Category Archives: Publishing

Meta: Attributes in Page Layouts Provisioned by Features are Unghosted (Customized)

One of my clients was having an issue where solution upgrade or redeployment didn’t change certain page layouts. I checked the CustomizedPageStatus property of the affected layouts and it said they are customized. However, they had not actually been customized.

I activated the problem feature in another environment. Much to my surprise, the particular layouts indicated that they were customized immediately based on the provisioning for the module!

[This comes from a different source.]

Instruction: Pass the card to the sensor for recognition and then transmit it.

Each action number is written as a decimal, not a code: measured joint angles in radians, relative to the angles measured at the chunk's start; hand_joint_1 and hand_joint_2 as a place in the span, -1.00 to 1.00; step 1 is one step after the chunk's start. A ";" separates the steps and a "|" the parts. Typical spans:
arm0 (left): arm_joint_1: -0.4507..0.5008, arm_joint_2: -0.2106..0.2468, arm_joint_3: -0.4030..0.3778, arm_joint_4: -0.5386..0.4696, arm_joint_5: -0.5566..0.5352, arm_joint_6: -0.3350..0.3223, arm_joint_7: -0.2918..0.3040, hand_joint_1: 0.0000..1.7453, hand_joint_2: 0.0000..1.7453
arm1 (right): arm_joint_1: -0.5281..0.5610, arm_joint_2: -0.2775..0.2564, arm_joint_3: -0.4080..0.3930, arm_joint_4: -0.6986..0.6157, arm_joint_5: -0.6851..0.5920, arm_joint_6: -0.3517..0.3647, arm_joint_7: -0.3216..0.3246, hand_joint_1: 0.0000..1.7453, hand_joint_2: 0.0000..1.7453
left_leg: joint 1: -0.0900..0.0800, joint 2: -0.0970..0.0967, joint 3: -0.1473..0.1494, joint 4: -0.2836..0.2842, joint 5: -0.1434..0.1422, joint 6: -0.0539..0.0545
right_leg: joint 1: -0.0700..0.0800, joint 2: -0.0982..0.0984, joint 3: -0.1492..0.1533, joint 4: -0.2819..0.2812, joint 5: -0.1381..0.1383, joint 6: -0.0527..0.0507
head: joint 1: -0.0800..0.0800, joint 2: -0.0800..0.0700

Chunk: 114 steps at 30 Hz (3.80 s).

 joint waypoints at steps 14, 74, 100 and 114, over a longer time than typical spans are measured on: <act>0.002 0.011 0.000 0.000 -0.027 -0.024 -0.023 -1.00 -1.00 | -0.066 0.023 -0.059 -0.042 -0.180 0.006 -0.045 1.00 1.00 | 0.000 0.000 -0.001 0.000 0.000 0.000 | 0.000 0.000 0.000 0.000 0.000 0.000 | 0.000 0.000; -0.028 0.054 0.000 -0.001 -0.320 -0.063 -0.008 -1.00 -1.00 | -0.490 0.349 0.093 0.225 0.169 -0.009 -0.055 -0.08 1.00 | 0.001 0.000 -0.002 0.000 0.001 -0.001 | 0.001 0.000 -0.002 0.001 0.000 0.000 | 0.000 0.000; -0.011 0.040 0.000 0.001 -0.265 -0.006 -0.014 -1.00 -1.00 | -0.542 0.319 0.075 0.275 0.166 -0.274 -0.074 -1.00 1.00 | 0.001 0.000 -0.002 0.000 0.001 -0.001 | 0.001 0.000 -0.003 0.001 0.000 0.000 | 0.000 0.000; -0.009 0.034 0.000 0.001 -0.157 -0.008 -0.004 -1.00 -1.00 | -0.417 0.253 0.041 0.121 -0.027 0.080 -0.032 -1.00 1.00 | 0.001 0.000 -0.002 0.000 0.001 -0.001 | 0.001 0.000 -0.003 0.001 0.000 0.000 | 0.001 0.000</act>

I didn’t see any difference between the couple of layouts that exhibited this behavior and the others in the same module that were appropriately uncustomized post provisioning. Also, I observed that on a stock publishing portal site with no customizations the same is true of VariationRootPageLayout.aspx.

I figured I couldn’t be the only one to have seen this behavior, so I asked the Internet and fellow MVP Rodrigo Pinto gave me the answer which I am blogging here in hopes that you’ll have better luck finding the answer with the search engine of your choice than I did!

The affected page layouts all contained meta: attributes from SharePoint Designer as shown in the following example.

 

<%@ Page					
language="C#"   Inherits="Microsoft.SharePoint.Publishing…"
meta:progid="SharePoint.WebPartPage.Document" meta:webpartpageexpansion="full" %>

The presence of these causes SharePoint to ‘unghost’ or customize the page upon the initial provisioning. The affect is exactly the same as if the page was manually modified or uploaded into the library – subsequent upgrades do not affect the version in the site. I removed these from each of the affected layouts and checked in the changes. Once we upgraded the solution were able to run a script to re-ghost (uncustomize) the affected layouts. The script used Gary Lapointe’s excellent extensions: http://blog.falchionconsulting.com/index.php/2007/09/re-ghosting-pages/

–Doug

Author: Doug Ware

Basic MOSS Publishing Site Definition

One reason I’ve been so busy lately is the creation of another course for AppDev. This one is all about Web Content Management and I developed it with my friend Matt Ranlett. It should be out in the next couple of months and I’ll post an outline soon and add it to my own courses page.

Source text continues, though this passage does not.